• DESCRIPTION OF THE TASK: Show all lines below holding the string "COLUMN".

• DATA SECTION:
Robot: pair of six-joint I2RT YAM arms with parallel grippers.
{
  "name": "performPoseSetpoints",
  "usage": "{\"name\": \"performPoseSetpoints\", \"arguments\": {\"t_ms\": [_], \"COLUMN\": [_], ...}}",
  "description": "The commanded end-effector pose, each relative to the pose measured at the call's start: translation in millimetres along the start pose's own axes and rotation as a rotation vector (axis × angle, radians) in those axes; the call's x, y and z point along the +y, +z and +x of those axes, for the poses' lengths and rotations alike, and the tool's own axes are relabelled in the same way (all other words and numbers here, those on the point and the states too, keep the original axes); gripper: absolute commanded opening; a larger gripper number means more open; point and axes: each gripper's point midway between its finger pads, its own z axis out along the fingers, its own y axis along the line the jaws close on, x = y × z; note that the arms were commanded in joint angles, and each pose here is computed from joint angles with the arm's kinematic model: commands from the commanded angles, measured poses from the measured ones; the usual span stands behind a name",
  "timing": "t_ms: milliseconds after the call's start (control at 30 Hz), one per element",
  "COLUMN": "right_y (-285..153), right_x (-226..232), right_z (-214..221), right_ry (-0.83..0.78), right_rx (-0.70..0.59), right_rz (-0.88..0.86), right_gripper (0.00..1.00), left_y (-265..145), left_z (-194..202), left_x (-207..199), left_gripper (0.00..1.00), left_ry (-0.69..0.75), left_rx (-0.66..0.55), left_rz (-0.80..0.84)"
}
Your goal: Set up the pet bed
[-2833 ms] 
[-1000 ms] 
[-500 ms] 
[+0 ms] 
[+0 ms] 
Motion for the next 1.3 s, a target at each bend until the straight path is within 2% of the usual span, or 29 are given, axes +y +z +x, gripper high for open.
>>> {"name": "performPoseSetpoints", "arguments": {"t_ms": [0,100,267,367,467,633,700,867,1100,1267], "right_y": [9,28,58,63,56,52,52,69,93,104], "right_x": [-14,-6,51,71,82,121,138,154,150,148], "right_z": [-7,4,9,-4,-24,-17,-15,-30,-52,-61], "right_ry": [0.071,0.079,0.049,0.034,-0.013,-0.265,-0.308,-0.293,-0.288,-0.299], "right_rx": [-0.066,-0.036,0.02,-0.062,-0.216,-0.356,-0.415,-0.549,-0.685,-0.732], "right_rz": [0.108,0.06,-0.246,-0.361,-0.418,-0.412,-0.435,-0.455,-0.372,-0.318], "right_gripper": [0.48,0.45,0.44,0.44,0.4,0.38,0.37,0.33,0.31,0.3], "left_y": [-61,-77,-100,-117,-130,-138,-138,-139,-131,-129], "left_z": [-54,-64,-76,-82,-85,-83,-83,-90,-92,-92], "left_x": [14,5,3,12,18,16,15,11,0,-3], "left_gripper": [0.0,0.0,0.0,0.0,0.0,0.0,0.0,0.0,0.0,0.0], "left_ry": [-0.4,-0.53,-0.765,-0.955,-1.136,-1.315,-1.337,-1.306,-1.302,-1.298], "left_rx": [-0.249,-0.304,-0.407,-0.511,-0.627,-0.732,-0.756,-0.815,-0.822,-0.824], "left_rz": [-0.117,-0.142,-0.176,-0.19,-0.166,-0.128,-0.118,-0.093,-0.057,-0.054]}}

• SOLUTION TO THIS PROBLEM:
  "usage": "{\"name\": \"performPoseSetpoints\", \"arguments\": {\"t_ms\": [_], \"COLUMN\": [_], ...}}",
  "COLUMN": "right_y (-285..153), right_x (-226..232), right_z (-214..221), right_ry (-0.83..0.78), right_rx (-0.70..0.59), right_rz (-0.88..0.86), right_gripper (0.00..1.00), left_y (-265..145), left_z (-194..202), left_x (-207..199), left_gripper (0.00..1.00), left_ry (-0.69..0.75), left_rx (-0.66..0.55), left_rz (-0.80..0.84)"

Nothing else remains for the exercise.